Dataset entries:
⁂

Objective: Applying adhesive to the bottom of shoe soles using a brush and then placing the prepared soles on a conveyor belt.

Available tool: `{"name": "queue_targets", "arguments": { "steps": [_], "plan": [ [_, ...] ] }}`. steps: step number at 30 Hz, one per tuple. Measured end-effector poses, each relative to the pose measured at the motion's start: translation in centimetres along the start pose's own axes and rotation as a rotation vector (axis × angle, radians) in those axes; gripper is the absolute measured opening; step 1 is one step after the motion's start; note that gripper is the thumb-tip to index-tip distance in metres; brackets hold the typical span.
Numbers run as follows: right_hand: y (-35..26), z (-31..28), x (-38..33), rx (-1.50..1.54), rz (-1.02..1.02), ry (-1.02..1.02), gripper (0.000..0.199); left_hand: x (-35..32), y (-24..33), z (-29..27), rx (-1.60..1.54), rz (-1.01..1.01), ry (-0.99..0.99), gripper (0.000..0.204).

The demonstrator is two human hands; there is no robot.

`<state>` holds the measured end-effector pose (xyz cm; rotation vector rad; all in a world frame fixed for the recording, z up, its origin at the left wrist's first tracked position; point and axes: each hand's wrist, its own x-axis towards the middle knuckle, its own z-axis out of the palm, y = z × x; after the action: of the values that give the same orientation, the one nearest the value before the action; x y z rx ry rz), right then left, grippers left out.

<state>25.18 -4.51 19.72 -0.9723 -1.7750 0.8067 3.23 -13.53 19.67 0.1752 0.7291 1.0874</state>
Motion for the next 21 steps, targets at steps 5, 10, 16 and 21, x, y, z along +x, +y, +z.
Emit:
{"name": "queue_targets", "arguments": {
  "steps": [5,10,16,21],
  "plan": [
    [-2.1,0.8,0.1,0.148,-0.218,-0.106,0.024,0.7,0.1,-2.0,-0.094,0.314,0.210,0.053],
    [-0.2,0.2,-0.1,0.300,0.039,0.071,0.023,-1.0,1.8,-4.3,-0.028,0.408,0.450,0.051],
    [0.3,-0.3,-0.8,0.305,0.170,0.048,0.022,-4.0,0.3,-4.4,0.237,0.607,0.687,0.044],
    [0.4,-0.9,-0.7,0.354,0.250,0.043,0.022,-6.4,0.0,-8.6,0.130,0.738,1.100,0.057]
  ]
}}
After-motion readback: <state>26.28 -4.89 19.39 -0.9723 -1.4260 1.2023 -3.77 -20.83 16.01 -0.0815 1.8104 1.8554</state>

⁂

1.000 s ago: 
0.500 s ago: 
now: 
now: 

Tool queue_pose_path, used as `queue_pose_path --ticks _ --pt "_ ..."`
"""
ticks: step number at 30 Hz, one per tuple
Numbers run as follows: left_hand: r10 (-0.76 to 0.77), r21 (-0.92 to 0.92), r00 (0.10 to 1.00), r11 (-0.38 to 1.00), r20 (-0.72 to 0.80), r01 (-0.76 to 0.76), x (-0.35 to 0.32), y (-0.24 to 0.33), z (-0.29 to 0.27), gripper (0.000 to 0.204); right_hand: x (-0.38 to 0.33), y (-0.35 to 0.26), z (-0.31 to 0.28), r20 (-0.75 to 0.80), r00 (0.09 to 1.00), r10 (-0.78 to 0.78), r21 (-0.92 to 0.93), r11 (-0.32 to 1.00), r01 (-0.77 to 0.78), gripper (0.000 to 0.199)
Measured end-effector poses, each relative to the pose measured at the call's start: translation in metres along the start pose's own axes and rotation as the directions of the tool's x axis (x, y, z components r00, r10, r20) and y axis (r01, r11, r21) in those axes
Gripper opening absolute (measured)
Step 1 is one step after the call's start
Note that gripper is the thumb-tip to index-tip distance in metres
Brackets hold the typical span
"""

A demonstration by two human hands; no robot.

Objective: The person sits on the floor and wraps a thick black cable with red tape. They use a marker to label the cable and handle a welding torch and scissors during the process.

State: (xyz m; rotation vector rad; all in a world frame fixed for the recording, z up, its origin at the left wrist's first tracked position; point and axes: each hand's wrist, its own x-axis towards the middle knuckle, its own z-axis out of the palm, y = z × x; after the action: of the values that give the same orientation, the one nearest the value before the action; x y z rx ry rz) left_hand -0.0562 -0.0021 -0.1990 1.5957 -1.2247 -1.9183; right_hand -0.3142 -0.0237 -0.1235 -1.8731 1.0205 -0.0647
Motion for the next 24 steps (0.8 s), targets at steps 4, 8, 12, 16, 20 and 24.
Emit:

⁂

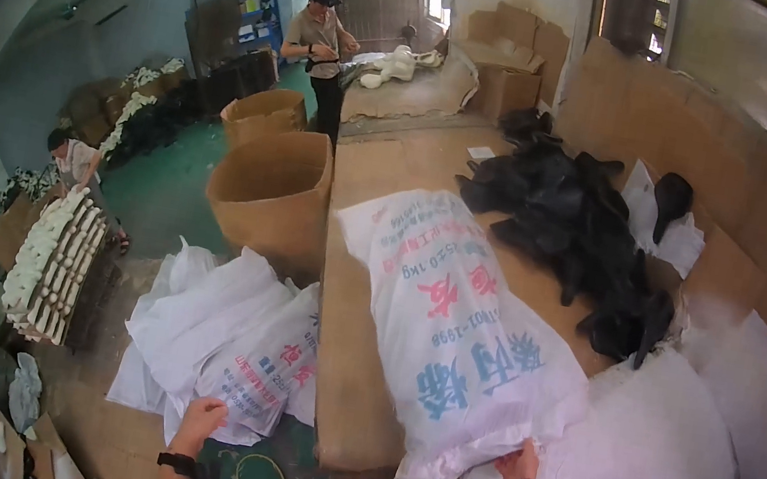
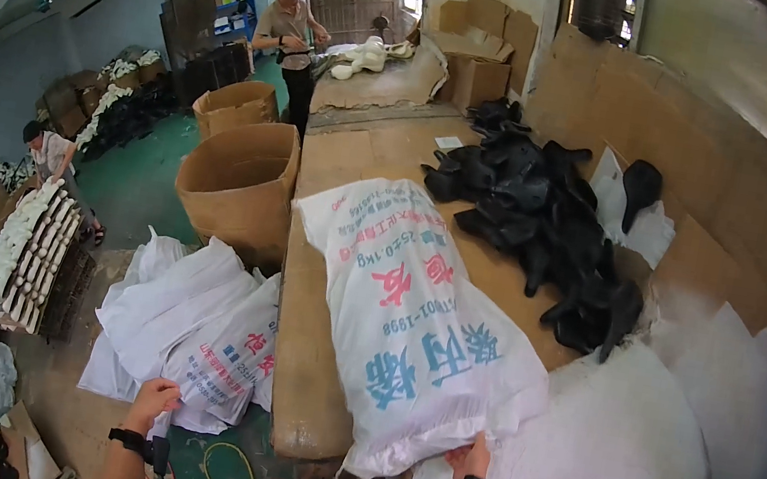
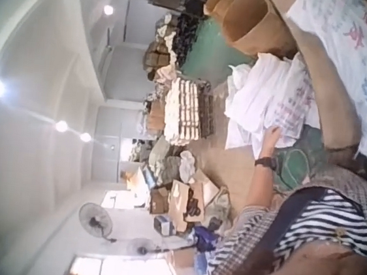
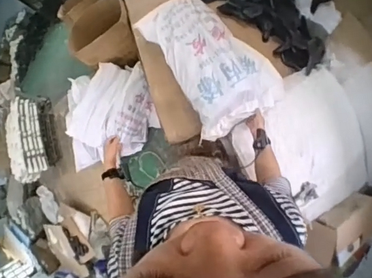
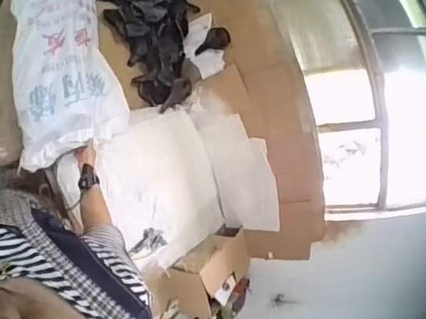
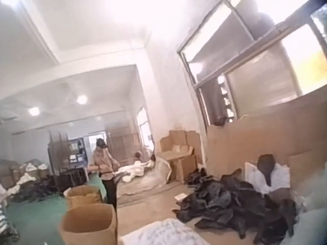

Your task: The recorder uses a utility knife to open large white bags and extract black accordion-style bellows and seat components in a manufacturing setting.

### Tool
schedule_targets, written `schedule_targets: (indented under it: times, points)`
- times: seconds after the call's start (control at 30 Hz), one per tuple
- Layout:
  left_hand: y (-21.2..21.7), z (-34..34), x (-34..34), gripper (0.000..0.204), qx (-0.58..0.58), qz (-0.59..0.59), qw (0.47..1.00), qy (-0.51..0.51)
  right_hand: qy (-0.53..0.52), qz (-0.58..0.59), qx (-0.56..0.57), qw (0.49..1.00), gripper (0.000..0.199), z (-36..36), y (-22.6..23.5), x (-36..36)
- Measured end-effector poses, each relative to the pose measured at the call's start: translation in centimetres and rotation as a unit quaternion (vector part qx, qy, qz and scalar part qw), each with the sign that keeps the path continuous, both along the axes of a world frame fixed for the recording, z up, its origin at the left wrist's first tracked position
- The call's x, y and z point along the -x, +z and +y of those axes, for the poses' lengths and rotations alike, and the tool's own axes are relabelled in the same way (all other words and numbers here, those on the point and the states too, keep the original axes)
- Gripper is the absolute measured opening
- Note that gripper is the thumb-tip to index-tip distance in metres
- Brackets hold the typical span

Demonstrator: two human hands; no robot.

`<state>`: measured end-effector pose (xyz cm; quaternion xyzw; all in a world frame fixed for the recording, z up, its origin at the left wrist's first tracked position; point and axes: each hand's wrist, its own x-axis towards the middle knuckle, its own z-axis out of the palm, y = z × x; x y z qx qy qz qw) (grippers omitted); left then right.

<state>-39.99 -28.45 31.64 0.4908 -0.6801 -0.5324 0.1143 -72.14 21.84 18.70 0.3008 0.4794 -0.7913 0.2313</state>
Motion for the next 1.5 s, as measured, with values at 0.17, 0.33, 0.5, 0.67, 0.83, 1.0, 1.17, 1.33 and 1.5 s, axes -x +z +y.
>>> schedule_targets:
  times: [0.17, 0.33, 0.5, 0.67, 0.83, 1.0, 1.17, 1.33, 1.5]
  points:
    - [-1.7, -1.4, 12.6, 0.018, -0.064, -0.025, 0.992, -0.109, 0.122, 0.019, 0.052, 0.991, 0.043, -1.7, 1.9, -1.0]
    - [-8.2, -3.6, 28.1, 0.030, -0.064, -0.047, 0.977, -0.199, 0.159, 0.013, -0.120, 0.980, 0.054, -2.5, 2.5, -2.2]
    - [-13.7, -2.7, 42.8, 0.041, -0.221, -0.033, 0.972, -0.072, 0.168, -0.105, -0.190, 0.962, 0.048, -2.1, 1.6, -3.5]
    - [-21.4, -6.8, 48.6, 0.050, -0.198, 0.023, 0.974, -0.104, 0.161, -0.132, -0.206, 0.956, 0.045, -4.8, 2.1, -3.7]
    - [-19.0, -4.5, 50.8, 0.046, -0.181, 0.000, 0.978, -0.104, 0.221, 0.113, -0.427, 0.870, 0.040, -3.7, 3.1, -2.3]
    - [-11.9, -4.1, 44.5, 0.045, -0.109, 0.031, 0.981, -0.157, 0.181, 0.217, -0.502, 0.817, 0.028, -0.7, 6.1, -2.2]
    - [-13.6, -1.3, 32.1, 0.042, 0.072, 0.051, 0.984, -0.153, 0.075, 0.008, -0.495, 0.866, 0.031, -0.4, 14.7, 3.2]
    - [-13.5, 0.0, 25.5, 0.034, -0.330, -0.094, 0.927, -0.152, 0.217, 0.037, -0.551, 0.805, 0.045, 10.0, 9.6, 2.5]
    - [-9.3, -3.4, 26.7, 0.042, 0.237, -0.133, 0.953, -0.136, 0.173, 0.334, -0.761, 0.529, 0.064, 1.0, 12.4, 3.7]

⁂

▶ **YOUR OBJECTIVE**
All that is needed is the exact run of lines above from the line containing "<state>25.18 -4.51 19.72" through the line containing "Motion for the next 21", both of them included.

▶ **ANSWER SECTION**
<state>25.18 -4.51 19.72 -0.9723 -1.7750 0.8067 3.23 -13.53 19.67 0.1752 0.7291 1.0874</state>
Motion for the next 21 steps, targets at steps 5, 10, 16 and 21, x, y, z along +x, +y, +z.

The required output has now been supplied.